Tuesday, October 20, 2009

Could 'Wolf Hall' be historical fiction that works?

I’m chuffed Hilary Mantel won the Man Booker prize for her latest novel Wolf Hall. The book is described as a “Tudor corridors-of-power saga” that “turns the historical figure of Thomas Cromwell — Henry VIII's shadowy political fixer — into a compelling, complex literary hero.” It comes hard on the heels of the saucy television series The Tudors, high on of my list of must-watch television indulgences. In this show, everyone is gorgeous (and clean!), and even pious saint-to-be Sir Thomas More is a brooding hottie in a hair shirt and velvet breeches.

I haven’t read Wolf Hall yet, but it’s on my pile of books for the summer holidays. I know many historians find it painful to read historical novels, probably because the mantras we’ve learned about reliability of evidence and avoiding anachronism at all costs are so deeply ingrained. I’ve been interested in history since I was a child, and I’ve always enjoyed reading historical whodunits by the likes of Paul Doherty and Ellis Peters, but even I find I’m much more critical of historical fiction than I used to be.

That said, if anyone can make this work, Mantel can.
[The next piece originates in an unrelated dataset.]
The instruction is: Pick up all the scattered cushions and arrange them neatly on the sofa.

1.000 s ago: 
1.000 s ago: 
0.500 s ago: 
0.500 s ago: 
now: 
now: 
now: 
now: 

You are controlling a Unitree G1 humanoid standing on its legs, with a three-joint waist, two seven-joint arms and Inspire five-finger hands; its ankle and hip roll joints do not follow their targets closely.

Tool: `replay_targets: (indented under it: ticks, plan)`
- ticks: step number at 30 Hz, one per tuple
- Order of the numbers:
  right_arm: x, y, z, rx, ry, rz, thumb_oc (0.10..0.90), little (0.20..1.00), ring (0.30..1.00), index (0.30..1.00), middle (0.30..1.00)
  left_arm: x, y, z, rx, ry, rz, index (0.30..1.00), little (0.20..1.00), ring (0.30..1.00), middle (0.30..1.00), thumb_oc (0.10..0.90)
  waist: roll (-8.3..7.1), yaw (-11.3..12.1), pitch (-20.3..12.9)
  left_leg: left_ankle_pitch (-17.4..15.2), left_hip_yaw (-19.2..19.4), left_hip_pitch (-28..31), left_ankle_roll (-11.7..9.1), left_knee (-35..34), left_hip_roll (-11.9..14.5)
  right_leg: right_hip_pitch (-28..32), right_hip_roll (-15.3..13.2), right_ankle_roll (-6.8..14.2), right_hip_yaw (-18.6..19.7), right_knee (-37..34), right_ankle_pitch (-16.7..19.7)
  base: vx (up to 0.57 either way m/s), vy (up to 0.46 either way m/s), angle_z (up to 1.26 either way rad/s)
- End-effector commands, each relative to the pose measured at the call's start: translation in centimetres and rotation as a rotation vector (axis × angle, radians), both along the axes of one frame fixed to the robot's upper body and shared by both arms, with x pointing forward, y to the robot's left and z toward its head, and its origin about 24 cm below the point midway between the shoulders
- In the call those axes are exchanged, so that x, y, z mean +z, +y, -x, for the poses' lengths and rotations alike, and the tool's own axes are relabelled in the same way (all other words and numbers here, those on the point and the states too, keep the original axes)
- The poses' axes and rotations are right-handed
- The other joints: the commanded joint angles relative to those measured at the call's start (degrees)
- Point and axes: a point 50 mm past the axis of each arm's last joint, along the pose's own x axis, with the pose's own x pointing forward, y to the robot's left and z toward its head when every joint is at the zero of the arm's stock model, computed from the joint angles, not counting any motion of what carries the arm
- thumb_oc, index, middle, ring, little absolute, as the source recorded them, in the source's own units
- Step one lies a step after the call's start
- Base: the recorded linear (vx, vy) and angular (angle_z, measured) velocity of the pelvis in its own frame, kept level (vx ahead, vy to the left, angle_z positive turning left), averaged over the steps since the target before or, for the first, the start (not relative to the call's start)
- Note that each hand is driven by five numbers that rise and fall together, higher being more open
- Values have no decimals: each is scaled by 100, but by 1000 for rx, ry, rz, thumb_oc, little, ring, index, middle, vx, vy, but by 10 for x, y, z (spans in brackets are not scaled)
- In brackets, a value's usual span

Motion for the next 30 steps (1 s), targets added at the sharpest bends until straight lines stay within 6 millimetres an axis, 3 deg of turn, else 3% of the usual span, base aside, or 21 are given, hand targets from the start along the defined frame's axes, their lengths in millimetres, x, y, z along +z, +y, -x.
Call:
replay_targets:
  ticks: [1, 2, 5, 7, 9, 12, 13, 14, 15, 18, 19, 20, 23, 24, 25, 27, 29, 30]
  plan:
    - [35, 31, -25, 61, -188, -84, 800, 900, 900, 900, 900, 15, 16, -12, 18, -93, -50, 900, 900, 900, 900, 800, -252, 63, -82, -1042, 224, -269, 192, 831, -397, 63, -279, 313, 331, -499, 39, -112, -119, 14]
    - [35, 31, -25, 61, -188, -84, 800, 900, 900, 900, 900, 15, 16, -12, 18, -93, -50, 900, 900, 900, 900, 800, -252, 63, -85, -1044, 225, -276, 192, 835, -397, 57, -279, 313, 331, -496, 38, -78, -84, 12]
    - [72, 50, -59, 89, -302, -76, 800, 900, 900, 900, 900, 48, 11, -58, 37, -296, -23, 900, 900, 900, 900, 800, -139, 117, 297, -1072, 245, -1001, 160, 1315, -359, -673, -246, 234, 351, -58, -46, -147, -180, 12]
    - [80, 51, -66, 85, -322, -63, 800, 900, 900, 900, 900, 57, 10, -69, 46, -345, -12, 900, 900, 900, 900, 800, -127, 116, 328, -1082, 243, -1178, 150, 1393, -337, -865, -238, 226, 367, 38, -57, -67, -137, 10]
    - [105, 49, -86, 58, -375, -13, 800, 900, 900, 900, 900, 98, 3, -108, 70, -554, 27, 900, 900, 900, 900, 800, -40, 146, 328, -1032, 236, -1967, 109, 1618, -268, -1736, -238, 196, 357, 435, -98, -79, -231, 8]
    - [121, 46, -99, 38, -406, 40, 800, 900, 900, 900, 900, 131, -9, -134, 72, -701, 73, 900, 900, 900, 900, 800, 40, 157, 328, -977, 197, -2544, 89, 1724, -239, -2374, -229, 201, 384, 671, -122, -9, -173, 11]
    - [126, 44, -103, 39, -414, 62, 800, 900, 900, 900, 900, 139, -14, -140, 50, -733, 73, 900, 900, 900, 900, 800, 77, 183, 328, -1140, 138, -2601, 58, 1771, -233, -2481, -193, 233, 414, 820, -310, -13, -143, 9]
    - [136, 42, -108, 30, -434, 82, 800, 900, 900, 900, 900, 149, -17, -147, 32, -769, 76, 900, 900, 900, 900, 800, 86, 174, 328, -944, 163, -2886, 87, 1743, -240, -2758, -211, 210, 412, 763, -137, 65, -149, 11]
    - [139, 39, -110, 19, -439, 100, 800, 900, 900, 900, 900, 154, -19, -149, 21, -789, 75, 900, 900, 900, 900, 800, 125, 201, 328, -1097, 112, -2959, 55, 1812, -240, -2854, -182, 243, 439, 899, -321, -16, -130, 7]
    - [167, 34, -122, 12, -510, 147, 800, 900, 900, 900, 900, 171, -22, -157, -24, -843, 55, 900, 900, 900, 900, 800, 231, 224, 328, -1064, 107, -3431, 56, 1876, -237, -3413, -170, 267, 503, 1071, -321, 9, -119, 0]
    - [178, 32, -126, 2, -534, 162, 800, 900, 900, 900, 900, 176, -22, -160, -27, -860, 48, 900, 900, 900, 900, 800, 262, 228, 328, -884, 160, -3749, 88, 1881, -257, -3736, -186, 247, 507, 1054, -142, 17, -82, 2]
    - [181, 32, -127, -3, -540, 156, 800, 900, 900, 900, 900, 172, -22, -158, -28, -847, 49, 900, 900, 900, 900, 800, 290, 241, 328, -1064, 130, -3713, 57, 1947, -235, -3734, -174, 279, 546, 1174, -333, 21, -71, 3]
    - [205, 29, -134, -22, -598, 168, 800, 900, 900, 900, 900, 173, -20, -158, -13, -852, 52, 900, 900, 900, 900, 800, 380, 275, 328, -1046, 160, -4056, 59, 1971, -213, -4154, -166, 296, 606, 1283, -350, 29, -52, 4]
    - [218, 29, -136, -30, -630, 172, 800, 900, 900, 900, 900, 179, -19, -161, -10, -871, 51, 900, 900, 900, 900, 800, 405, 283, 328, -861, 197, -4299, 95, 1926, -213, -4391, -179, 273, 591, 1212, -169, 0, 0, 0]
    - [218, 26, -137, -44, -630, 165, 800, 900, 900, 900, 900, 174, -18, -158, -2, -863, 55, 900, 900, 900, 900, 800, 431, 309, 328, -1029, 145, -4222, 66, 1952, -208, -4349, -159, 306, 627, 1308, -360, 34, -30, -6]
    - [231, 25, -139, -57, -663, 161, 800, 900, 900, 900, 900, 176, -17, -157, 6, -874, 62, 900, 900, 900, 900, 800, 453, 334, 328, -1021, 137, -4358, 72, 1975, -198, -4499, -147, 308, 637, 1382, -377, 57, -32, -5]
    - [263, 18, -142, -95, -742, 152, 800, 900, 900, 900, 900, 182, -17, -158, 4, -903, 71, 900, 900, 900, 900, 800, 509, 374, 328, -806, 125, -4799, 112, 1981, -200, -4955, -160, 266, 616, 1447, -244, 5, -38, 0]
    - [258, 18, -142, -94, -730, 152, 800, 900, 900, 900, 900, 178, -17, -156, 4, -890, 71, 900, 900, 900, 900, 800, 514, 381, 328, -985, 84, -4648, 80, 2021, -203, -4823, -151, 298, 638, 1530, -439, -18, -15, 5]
She has long been one of my favourite authors, with an incredible ability to really get inside your head and make you experience being her characters. In my opinion, Beyond Black is her best book It’s about a psychic who is stalked by abusive ghosts from her childhood as she works the seedy pubs and halls of a bleakly suburban post-Thatcher England, and it manages to be poignant, funny and terrifying all at the same time. Beyond Black is one of those rare stories that linger and haunt you long after you’ve turned the last page.

But much as I love Mantel’s writing, I was more than a bit peeved by this weird opinion piece, in which she sets up a false comparison between historians and historical novelists. She obviously has little respect for and less understanding of what historians actually do and how they work, saying:
“The past is not dead ground, and to traverse it is not a sterile exercise. History is always changing behind us, and the past changes a little every time we retell it. The most scrupulous historian is an unreliable narrator; he brings to the enterprise the biases of his training and the vagaries of his personal temperament, and he is often obliged, in order to make his name, to murder his forefathers by coming up with a different take on events from the one that held sway when he himself learned the discipline; he must make the old new, because his department's academic standing depends on it.”
This makes the historical profession sound like it’s nothing more than the idiosyncratic pursuit of personal follies and academic rivalries. The way Mantel puts it, writing history is basically the same as writing fiction, though perhaps with a bit more focus on the collection of dull old ‘facts’ and less conjecture about people’s personal feelings.

I can understand that Mantel is probably fed up to the back teeth with pedantic critics pointing out errors or distortions of fact in her novels. But seriously folks, there's a whole lot more to writing history than this!

2 comments:

Academic, Hopeful said...

Nice post! Will put it on my summer reading list. You're right about Mantel's defensive comments - a counter argument rather than accurate description.

Bavardess said...

Once I get a chance to read Wolf Hall (after exams at the end of this month, I hope!), I will report back.
Maybe Hilary Mantel is suffering a bit of post-Booker madness?